Optimal Chain Cutting
Chain production department (CPD) has been asked to deliver a non-standard specimen of a chain.
Chains produced by CPD are made of links of different sizes. This unusual feature simplifies
tracking of their movement, when they are operated in heavy industry automatized environments
which depend on reliable computer image recognition.
The demand specifies exact sequence of link sizes in the finished product.
Currently, the machinery at CPD produces only one type of chain which may be subsequently modified to
fit other demanded specimen parameters. It is called standard chain.
This chain type has fixed length and also the sequence of sizes of all links in the chain is fixed.
It clearly does not match the demand. It is longer, and the sequence of link sizes is different.
Engineers at CPD can utilize three approved chain operations to construct the demanded chain.
The Cut out operation produces a piece of chain of arbitrary length by
cutting it out from a standard chain produced by CPD.
It is a heavy cut and it has to be done by machinery belonging to another department in the factory.
Although the cost of this operation is effectively zero to CPD,
the remaining part(s) of the original chain is claimed by the other department
and CPD looses any access to it.
The Clip operation is more sophisticated.
It disconnects a chain at two different places, each time between two joined links.
It then disposes of the chain piece located between those two places and merges together the
remaining two parts of the chain by joining the two links which were
disconnected from the removed part.

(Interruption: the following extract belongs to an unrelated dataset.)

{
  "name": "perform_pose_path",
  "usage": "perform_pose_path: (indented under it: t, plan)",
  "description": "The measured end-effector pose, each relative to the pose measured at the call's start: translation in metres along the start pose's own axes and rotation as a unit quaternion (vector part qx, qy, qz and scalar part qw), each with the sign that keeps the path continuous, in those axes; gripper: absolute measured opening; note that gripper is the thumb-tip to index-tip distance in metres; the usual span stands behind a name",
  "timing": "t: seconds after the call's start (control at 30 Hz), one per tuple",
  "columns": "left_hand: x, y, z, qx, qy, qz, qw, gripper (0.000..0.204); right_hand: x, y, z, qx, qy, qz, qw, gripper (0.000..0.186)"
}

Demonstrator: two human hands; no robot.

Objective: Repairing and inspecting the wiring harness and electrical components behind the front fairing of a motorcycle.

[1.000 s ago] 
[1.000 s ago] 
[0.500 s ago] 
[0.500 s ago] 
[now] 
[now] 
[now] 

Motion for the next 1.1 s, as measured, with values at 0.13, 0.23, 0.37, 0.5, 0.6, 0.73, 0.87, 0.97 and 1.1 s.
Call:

The cost of the operation is equal to the sum
of sizes of the two disconnected links in the removed part, multiplied by the so-called Clip factor,
which is a small integer number.
The machine performing Clip operation is quite sensitive and it can remove even a single link from a chain.
In such case, the cost is equal only to the size of the removed link multiplied by the Clip factor.
The Replace operation removes a single link from a chain and substitutes it (at the same place in the chain)
by a link of different size. The cost of one substitution is equal to the
difference of sizes of the two involved links, multiplied by the so-called Replacement factor.
All sizes of replacement links are always available.
None of the Clip or the Replace operations can be applied to the whole standard chain produced by CPD, the chain is too heavy for the machines.
With the help of the given operations, CPD can meet the demand.
They can produce a standard chain, cut out from it a piece of demanded length and then
replace in it one link after another, until the result matches perfectly the demand.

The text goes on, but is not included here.